Polish cavalry and Hussars.

Cavalry by Kamil Zoltowski, on Flickr


Hussars by Kamil Zoltowski, on Flickr


Humvee by Kamil Zoltowski, on Flickr​


----------



## Skopje/Скопје (Jan 8, 2013)

I'm looking forward to explore Tychy trough your photos.


----------



## Skyckcty (Jun 21, 2013)

Interesting, looking forward to more photos from your hometown.:cheers:


----------



## yansa (Jun 16, 2011)

Nice to have a Polish thread here!

Would you be so kind to translate the inscription of the Katyn Memorial
into Englisch, Kamil? Thank you very much!


----------



## Tintin72 (Apr 10, 2016)

Nice historical reconstitution  
I like the contrast between horses (old army) and Humvee


----------



## KamZolt (Oct 22, 2010)

Thank you for all the comments.



yansa said:


> Nice to have a Polish thread here!
> 
> Would you be so kind to translate the inscription of the Katyn Memorial
> into Englisch, Kamil? Thank you very much!

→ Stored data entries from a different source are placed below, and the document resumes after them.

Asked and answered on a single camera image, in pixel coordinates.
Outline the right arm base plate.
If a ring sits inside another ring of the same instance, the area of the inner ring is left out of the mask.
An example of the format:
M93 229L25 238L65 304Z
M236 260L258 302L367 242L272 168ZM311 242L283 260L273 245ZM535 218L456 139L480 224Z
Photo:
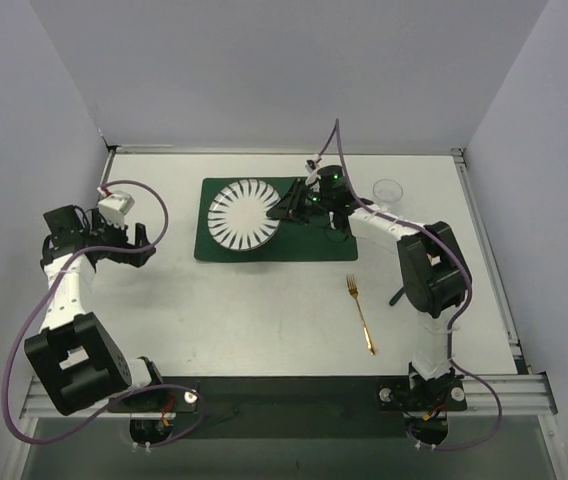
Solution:
M461 382L411 388L406 377L393 377L376 385L376 400L379 409L385 412L427 412L436 407L449 412L466 411L466 399L455 400L452 396L454 388L462 388Z

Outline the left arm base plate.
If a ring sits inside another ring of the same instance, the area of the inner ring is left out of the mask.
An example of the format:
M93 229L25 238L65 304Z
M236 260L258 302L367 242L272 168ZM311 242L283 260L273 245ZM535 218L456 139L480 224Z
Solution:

_In memory of the officers of the Polish Army and the Border Protection Corps, the policemen and the civil servants of the Republic of Poland 
murdered by the Soviet NKVD forces
in Khatyn, Kharkiv, Tver-Kalinin and many other places of the massacre 
in 1940._​


----------



## Nightsky (Sep 16, 2002)

Great pics of this city I never heard about before, how many inhabitants?
When only looking at the first pictures I first thought it was in the USA, probably because of your car. :lol:
The fourth pic definately revealed it was not.


----------



## KamZolt (Oct 22, 2010)

Nightsky said:


> Great pics of this city I never heard about before, how many inhabitants?
> When only looking at the first pictures I first thought it was in the USA, probably because of your car. :lol:
> The fourth pic definately revealed it was not.


I know, I know, Tychy is not the most famous town in the world.  A regular foreigner can probably associate the town only with the brand "Tyskie" (beer). 
The current population of the town is around 130,000.

I guess, my car makes this town look a BIT less dull.


----------



## KamZolt (Oct 22, 2010)

April 5, 2016.

*Bl. Caroline Church*


----------



## yansa (Jun 16, 2011)

KamZolt said:


> Thank you for all the comments.
> 
> 
> 
> ...


Dobry wieczór, Kamil!
Thank you very much for translating!


----------



## Benonie (Dec 21, 2005)

Nice pictures. A lot of post war architecture. I guess the city was damaged hard in the Second World War?


----------



## KamZolt (Oct 22, 2010)

Benonie said:


> Nice pictures. A lot of post war architecture. I guess the city was damaged hard in the Second World War?


That's not the case. The population of Tychy before the outburst of the II World War was merely 11,000. That does not mean the town didn't suffer some damage during the war. As a part of the Province of Upper Silesia (German: Provinz Oberschlesien), Tychy was annexed by Nazi Germany in 1939, and then libarated on January 28, 1945. 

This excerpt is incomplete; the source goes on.